Authors: Elaine Isaak
Fionvar gazed up at the new stars. “Is there anything else you need to tell me?”
As he lay considering the question, Lyssa sprang to his mind, kissing and caressing him. He cringed as he answered, glad of the darkness. “No.”
After a moment, Fionvar asked, “Are you lying to me?”
Wolfram sat up. “Yes.”
“That’s an interesting answer.” Fionvar’s voice grew hard.
“Sometimes it’s not about me,” Wolfram told him. “I’m not the only one who does things he regrets, remember?”
“I think I’ll regret saying that, actually. Great Lady, Wolfram, I thought something was happening here.” The ground crunched as Fionvar rose, his figure blocking the stars. “You can track your way home, I trust?” Without waiting for an answer, Fionvar crunched off into the night toward the temple.
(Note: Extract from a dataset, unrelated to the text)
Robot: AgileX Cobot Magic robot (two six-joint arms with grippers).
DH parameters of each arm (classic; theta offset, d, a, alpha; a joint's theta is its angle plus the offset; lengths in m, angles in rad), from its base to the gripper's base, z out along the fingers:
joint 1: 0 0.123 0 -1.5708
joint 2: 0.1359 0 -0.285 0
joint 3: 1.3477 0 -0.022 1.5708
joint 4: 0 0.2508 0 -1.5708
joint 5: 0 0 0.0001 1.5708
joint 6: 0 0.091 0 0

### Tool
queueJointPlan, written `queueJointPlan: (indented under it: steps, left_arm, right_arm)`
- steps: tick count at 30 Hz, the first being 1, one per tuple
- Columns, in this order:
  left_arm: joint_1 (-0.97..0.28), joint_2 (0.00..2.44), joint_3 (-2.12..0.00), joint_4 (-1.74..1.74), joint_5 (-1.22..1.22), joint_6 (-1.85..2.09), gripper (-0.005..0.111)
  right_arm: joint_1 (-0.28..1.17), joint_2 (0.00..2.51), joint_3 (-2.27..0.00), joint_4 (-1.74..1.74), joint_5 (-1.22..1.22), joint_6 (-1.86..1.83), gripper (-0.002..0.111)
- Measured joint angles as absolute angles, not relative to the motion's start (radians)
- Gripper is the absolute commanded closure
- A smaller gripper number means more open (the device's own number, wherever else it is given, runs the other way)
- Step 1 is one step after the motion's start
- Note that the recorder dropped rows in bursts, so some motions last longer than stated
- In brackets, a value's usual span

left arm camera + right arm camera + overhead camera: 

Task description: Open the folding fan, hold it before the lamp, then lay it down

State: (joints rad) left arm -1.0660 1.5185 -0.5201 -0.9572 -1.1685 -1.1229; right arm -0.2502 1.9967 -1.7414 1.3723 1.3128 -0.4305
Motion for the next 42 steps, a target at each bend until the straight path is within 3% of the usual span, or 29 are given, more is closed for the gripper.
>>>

Wolfram tried to think of another answer, another thing to say to keep Fionvar from leaving, but there was nothing, not without betraying Lyssa to her own brother and giving Fionvar another thing to feel guilty about, no doubt. The night grew suddenly cold around him, despite the burn of liquor in his throat. It was not the first time his father had left him, but somehow, it seemed the hardest. He couldn’t howl anger to the sky this time. He couldn’t storm off claiming not to care, claiming this time would be the last because he would do the leaving from now on.
No, this time Wolfram knew that he did not want him to go. And yet, he was powerless to stop him.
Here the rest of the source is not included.